## WORK TO BE COMPLETED
Print the first line of the data below and every one after it, through the line containing "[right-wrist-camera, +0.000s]", exactly as written.

## EXERCISE INPUTS
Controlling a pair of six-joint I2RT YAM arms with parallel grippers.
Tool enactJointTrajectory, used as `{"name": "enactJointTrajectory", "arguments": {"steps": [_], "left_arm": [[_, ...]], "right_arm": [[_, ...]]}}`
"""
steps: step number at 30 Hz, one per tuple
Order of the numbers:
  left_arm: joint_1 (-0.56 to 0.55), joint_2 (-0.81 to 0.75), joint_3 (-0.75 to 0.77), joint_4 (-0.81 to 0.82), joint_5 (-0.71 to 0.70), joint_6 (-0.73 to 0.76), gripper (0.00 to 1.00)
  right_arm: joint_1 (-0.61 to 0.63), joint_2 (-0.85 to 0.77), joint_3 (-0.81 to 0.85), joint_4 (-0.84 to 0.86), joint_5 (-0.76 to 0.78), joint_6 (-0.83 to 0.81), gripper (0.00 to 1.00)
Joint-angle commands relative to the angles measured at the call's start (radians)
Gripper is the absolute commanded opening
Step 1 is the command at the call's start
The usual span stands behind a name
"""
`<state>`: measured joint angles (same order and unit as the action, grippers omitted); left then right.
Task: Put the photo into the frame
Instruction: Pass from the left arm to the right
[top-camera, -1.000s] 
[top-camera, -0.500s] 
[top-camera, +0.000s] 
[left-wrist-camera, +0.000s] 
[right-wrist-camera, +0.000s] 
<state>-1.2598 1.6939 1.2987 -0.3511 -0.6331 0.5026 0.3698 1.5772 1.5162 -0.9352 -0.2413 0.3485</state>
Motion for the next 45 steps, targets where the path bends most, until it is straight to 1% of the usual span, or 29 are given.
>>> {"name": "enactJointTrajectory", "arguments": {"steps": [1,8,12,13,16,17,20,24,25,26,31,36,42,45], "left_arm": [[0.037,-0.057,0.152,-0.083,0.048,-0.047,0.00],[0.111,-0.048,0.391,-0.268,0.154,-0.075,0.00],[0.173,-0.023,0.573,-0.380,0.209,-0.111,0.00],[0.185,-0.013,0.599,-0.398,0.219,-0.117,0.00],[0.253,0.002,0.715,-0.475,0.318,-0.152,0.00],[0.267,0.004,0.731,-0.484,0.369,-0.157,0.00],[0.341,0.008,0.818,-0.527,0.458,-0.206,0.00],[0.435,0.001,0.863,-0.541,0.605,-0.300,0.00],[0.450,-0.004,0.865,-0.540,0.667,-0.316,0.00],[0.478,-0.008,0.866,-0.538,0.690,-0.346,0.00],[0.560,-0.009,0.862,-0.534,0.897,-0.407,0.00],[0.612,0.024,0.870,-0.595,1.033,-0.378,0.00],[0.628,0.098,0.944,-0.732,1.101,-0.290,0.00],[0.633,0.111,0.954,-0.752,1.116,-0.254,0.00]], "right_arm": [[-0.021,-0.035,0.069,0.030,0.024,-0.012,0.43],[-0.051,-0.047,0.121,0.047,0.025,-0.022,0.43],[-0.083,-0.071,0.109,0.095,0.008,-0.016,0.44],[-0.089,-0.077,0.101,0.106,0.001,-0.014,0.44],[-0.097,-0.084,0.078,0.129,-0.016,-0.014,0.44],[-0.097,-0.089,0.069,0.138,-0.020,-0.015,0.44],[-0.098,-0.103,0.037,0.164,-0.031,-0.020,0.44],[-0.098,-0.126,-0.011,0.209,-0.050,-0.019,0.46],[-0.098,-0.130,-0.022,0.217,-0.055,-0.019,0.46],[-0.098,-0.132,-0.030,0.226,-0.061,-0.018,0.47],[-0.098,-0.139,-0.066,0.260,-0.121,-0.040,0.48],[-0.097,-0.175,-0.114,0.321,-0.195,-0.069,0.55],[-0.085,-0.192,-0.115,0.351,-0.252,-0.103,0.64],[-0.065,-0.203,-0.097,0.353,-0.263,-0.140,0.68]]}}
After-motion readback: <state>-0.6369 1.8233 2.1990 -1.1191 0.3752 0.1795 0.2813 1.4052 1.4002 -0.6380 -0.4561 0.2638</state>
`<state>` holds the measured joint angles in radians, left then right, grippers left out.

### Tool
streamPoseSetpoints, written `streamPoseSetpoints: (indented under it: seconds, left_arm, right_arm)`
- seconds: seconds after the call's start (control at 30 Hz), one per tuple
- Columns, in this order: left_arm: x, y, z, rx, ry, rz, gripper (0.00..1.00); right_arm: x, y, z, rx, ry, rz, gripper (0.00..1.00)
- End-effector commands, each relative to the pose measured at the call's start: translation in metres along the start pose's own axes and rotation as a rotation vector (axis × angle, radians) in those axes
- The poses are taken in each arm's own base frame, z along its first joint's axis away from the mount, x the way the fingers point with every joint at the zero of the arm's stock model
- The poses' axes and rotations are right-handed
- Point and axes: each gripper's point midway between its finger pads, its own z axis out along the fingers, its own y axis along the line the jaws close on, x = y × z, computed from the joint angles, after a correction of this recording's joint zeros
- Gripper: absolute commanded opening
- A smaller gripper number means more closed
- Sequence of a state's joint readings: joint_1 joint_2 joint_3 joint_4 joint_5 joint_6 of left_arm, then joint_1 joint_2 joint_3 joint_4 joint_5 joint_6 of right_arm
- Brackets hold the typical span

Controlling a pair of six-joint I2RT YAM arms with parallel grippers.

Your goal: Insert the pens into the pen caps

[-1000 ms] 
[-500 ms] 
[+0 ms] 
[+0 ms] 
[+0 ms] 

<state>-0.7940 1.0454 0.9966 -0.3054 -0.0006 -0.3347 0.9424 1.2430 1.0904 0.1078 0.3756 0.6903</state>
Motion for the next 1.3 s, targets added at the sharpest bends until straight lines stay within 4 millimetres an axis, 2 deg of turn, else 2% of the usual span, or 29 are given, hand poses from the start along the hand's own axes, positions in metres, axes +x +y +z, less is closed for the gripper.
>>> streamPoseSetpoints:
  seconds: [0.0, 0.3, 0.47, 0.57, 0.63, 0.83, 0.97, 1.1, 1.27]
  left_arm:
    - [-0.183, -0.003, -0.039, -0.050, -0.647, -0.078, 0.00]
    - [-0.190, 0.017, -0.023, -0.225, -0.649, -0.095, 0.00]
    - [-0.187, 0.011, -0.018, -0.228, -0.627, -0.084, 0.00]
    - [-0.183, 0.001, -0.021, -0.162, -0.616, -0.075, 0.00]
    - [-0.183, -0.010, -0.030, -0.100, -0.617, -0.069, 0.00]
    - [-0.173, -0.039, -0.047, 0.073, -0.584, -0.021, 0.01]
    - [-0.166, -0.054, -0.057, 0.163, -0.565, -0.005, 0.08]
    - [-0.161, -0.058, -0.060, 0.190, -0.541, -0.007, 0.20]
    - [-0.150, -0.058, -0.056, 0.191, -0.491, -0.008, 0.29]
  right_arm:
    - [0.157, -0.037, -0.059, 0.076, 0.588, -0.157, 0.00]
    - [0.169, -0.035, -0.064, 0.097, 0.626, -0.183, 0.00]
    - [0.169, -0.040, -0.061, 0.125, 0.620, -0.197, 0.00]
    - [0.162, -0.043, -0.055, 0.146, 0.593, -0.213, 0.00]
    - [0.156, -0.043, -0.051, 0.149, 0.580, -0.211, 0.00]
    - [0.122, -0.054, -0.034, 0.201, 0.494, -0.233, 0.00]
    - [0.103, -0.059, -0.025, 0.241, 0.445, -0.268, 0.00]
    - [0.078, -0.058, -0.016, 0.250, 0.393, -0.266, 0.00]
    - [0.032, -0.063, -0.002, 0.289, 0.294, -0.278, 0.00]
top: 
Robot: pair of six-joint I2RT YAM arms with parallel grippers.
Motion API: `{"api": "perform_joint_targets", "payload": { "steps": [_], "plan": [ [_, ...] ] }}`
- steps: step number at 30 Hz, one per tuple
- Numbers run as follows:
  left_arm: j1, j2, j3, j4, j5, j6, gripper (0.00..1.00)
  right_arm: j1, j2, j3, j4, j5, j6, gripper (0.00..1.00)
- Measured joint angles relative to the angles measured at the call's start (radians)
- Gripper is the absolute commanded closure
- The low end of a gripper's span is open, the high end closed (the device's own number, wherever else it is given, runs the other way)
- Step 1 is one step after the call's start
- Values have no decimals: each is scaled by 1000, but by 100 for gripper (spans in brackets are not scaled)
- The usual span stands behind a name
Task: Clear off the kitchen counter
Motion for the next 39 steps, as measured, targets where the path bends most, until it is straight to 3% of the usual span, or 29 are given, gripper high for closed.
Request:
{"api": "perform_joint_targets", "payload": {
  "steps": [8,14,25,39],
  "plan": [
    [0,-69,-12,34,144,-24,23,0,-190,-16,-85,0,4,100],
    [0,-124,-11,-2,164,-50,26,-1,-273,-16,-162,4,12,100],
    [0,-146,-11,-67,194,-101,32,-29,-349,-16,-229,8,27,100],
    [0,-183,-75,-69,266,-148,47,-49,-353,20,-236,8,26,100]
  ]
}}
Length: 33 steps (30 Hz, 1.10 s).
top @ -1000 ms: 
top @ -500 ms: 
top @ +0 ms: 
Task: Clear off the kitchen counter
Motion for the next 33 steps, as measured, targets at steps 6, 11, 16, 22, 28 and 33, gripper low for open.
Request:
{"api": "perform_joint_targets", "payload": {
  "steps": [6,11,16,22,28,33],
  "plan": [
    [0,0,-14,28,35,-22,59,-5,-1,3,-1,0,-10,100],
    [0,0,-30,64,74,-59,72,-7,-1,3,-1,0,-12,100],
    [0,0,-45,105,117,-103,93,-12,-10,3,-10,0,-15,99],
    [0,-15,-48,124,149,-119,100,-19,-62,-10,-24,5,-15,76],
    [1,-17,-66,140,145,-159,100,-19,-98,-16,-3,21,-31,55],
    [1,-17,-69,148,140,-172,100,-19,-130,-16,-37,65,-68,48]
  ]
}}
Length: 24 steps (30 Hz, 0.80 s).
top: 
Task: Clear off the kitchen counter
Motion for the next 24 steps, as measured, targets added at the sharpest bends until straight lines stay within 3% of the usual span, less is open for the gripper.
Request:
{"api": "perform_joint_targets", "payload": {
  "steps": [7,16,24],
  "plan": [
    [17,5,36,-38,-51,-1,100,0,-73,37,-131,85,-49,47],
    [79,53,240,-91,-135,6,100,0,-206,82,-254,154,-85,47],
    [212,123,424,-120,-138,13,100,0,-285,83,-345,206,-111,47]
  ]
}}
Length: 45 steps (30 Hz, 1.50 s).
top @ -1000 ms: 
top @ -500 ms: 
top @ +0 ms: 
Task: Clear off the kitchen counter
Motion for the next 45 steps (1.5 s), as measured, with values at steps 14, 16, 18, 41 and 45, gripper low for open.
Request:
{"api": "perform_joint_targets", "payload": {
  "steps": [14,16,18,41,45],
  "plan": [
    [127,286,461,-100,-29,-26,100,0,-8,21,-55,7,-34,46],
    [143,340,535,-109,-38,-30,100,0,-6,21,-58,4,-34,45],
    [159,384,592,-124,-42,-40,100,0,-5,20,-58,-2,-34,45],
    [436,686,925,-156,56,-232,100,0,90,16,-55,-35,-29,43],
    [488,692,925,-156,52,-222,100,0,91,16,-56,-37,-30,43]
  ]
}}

## SOLUTION TO THIS EXERCISE
Controlling a pair of six-joint I2RT YAM arms with parallel grippers.
Tool enactJointTrajectory, used as `{"name": "enactJointTrajectory", "arguments": {"steps": [_], "left_arm": [[_, ...]], "right_arm": [[_, ...]]}}`
"""
steps: step number at 30 Hz, one per tuple
Order of the numbers:
  left_arm: joint_1 (-0.56 to 0.55), joint_2 (-0.81 to 0.75), joint_3 (-0.75 to 0.77), joint_4 (-0.81 to 0.82), joint_5 (-0.71 to 0.70), joint_6 (-0.73 to 0.76), gripper (0.00 to 1.00)
  right_arm: joint_1 (-0.61 to 0.63), joint_2 (-0.85 to 0.77), joint_3 (-0.81 to 0.85), joint_4 (-0.84 to 0.86), joint_5 (-0.76 to 0.78), joint_6 (-0.83 to 0.81), gripper (0.00 to 1.00)
Joint-angle commands relative to the angles measured at the call's start (radians)
Gripper is the absolute commanded opening
Step 1 is the command at the call's start
The usual span stands behind a name
"""
`<state>`: measured joint angles (same order and unit as the action, grippers omitted); left then right.
Task: Put the photo into the frame
Instruction: Pass from the left arm to the right
[top-camera, -1.000s] 
[top-camera, -0.500s] 
[top-camera, +0.000s] 
[left-wrist-camera, +0.000s] 
[right-wrist-camera, +0.000s] 

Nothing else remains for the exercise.